| Work to be completed |
Output exactly the lines from the line that has "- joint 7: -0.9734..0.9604" through the last line of the data below, with no pictures.

| Available data |
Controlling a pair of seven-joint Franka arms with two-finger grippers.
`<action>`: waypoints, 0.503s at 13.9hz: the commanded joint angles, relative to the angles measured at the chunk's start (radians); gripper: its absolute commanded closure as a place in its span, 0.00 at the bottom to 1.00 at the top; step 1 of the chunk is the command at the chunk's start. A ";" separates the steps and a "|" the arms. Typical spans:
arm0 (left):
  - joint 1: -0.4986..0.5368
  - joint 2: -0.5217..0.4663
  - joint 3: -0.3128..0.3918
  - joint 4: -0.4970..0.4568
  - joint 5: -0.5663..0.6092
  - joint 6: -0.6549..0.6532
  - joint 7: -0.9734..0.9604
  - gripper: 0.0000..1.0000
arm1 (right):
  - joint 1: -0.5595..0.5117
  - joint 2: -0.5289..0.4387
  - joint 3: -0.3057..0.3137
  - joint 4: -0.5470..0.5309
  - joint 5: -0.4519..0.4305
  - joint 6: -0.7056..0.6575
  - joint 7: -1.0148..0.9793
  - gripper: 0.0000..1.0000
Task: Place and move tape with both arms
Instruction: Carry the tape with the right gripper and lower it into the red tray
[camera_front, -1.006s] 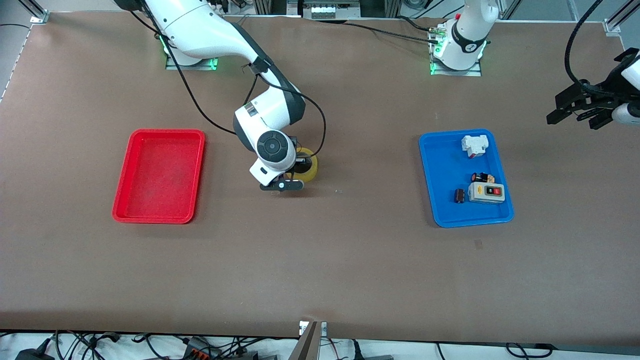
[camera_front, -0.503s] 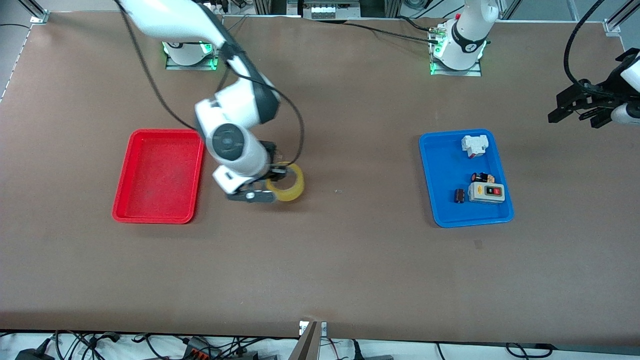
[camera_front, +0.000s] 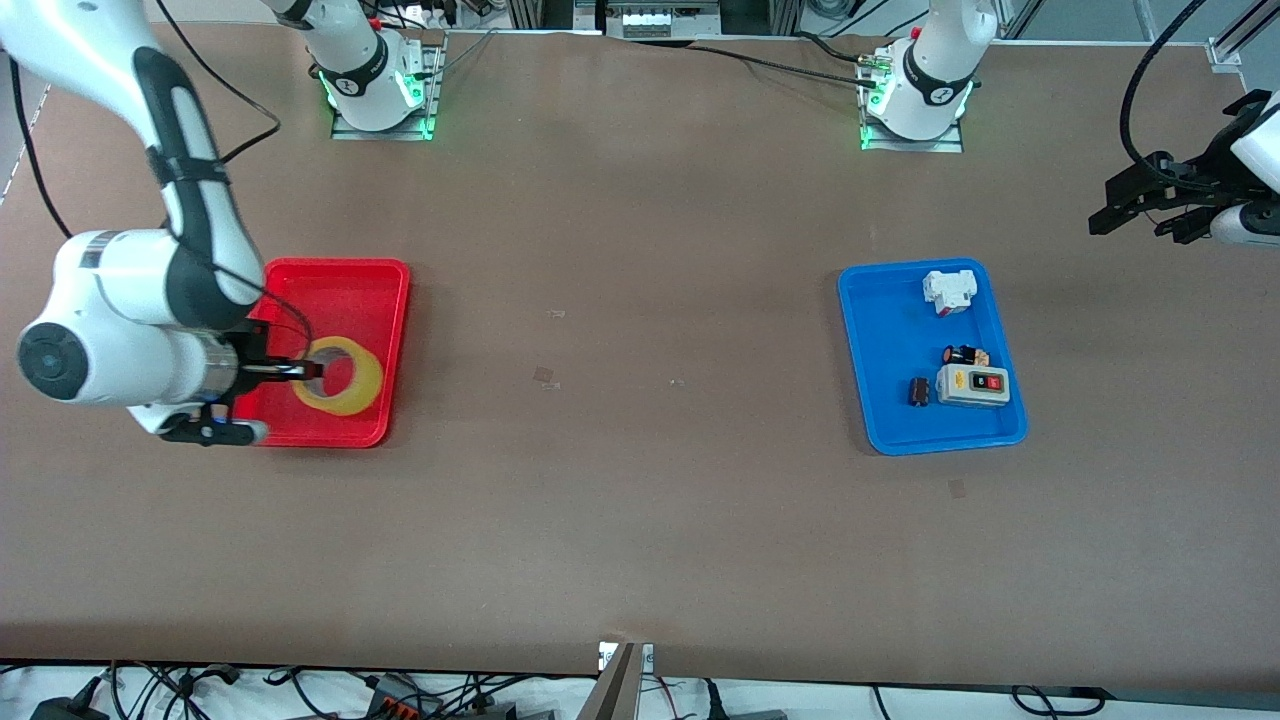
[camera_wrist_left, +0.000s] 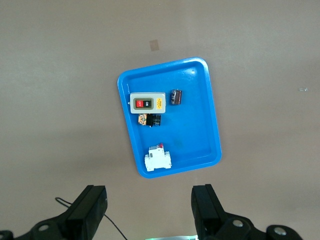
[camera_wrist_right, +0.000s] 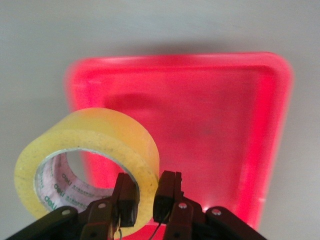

| Answer to this problem |
  - joint 7: -0.9734..0.9604
  - gripper: 0.0000..1.0000
arm1 (right):
  - joint 1: -0.5595..0.5117
  - joint 2: -0.5289..0.4387
  - joint 3: -0.3057..0.3137
  - joint 4: -0.5470..0.5309
  - joint 5: -0.4519..0.4305
  - joint 6: -0.7056..0.6575
  - joint 7: -1.0148..0.9793
  - gripper: 0.0000..1.0000
Task: Place and move tape with both arms
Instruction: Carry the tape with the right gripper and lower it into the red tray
[camera_front, -1.006s] 
[camera_front, -0.503s] 
[camera_front, +0.000s] 
[camera_wrist_left, +0.000s] 
[camera_wrist_right, +0.000s] 

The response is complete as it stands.